On Sept. 17, a hearing is scheduled in the U.S. Bankruptcy Court in Chicago, at which Kirk Homes is hoping a judge will give thumbs up to the builder’s amended reorganization plan. If the judge confirms the plan, the Streamwood, Ill.-based Kirk would be near the finish line for emerging from Chapter 11 protection, which it entered May 12.

That plan calls for Kirk Homes—which has been in business since 1978, and two decades later became an employee-owned operation—to be 49% owned by its president, John Carroll, with employees owning the rest of the company. Last year, Kirk Homes closed 78 houses and generated $24.7 million in revenue, compared to 328 homes and $113.3 million in 2006, its best year. The ESOP won’t be entitled to any dividends for five years.

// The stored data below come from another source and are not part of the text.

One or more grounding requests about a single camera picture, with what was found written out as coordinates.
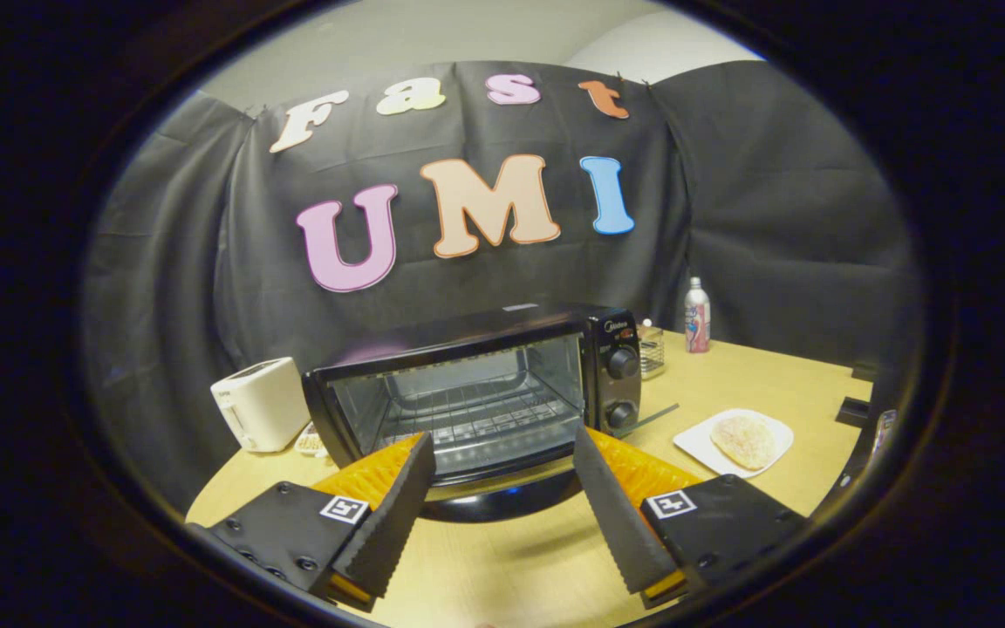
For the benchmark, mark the white bread toaster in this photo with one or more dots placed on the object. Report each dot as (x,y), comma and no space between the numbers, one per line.
(263,406)

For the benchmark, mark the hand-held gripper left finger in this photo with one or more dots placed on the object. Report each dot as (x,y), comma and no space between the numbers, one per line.
(393,515)

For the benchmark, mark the white square plate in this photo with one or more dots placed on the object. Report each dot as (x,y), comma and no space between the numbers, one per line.
(693,443)

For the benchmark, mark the pink label bottle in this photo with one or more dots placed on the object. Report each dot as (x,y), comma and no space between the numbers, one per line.
(697,318)

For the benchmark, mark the sugar-coated bread bun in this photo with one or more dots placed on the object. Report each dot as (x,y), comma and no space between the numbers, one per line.
(742,442)

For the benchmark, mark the black backdrop cloth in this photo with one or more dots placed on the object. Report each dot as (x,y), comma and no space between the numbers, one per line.
(773,218)

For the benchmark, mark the black table edge bracket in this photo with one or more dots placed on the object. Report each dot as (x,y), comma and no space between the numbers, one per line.
(851,412)
(864,372)

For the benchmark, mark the black toaster oven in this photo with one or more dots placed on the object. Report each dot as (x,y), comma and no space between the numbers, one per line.
(607,336)

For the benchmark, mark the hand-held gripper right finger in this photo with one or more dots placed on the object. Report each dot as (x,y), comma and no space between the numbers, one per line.
(614,515)

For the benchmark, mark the white divided snack dish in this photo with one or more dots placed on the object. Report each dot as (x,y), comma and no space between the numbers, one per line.
(311,443)

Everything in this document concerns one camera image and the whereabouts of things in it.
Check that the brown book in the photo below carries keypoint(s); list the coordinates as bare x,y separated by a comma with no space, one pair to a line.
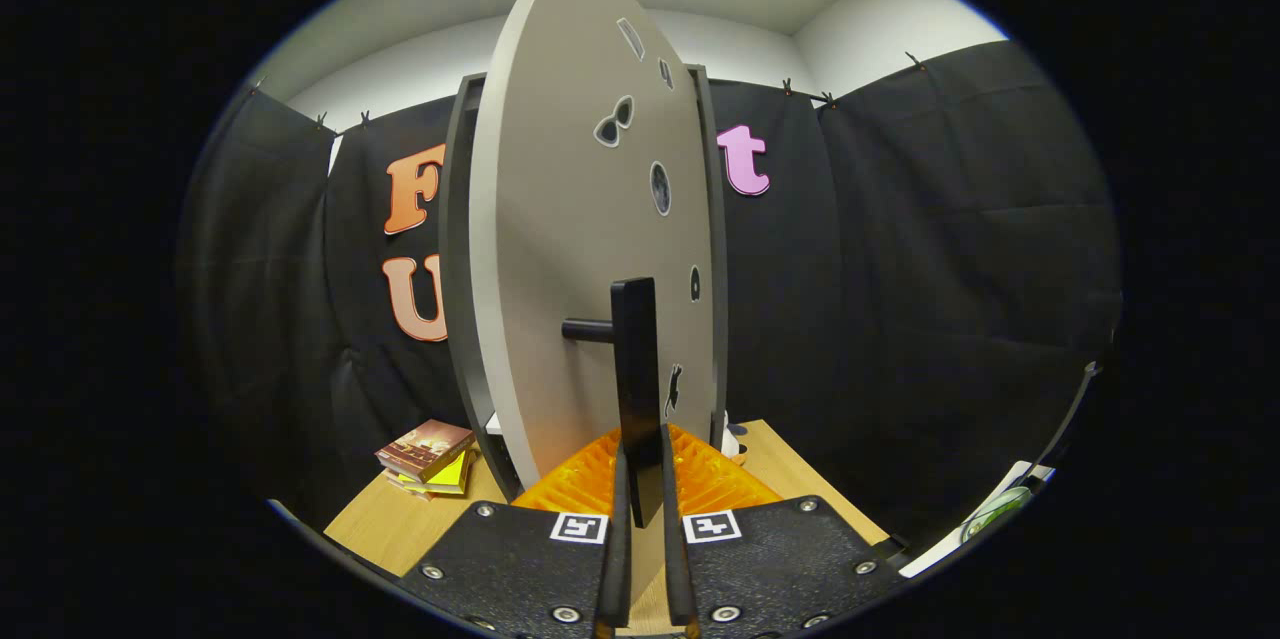
425,444

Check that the yellow book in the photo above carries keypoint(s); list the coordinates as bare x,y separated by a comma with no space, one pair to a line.
455,474

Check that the white board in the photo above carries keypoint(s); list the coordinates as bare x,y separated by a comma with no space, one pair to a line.
950,544

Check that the beige shoe cabinet door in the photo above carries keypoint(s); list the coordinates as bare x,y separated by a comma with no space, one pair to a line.
560,219

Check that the black backdrop cloth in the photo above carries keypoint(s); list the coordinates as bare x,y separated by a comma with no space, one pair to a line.
900,269

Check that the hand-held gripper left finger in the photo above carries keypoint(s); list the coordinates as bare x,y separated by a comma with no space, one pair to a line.
615,539

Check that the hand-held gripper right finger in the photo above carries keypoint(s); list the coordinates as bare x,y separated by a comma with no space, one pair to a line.
675,549

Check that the dark grey shoe cabinet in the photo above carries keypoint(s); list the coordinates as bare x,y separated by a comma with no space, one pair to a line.
455,269

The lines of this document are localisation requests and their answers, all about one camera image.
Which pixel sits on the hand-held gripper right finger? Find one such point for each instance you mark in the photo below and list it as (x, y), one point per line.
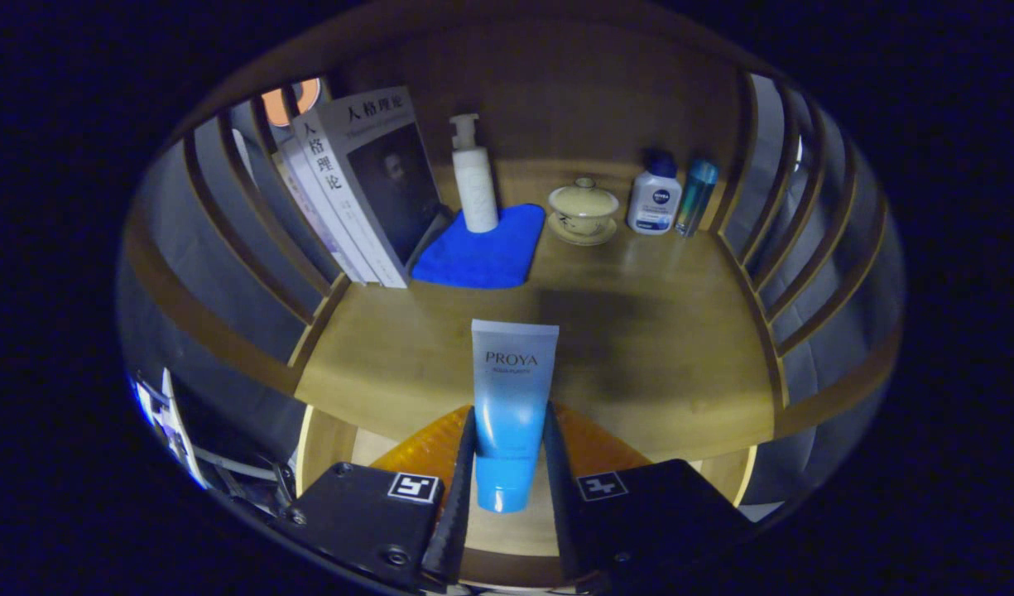
(647, 513)

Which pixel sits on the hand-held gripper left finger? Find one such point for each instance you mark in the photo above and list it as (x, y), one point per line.
(366, 513)

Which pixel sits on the blue cosmetic tube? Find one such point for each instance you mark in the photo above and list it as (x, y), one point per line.
(511, 397)

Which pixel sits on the wooden countertop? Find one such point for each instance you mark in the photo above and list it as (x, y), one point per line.
(639, 331)

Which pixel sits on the wooden cabinet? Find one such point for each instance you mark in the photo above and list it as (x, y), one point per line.
(556, 74)

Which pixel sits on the blue folded cloth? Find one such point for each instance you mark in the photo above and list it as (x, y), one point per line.
(482, 252)

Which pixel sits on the white book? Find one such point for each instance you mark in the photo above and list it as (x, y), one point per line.
(329, 223)

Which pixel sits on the lilac book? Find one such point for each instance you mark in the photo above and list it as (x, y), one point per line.
(312, 223)

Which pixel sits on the lidded ceramic teacup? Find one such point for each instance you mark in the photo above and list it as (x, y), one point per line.
(583, 207)

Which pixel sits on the white lotion bottle blue cap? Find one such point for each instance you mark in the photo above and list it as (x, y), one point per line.
(654, 199)

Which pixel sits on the teal spray bottle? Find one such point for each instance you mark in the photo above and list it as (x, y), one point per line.
(695, 197)

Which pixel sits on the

As of Sept. 1, the company had $96.8 million in assets and $64.5 million in liability, most of which are owed to its bank lenders. The banks rejected the company’s first reorganization plan that would have repaid them around $31 million. When debt is undersecured—as when the value of assets used a collateral is worth considerably less than the loans themselves—claims are typically split into two classes: one based on the current value of the assets and the other known as “unsecured deficiency claims.”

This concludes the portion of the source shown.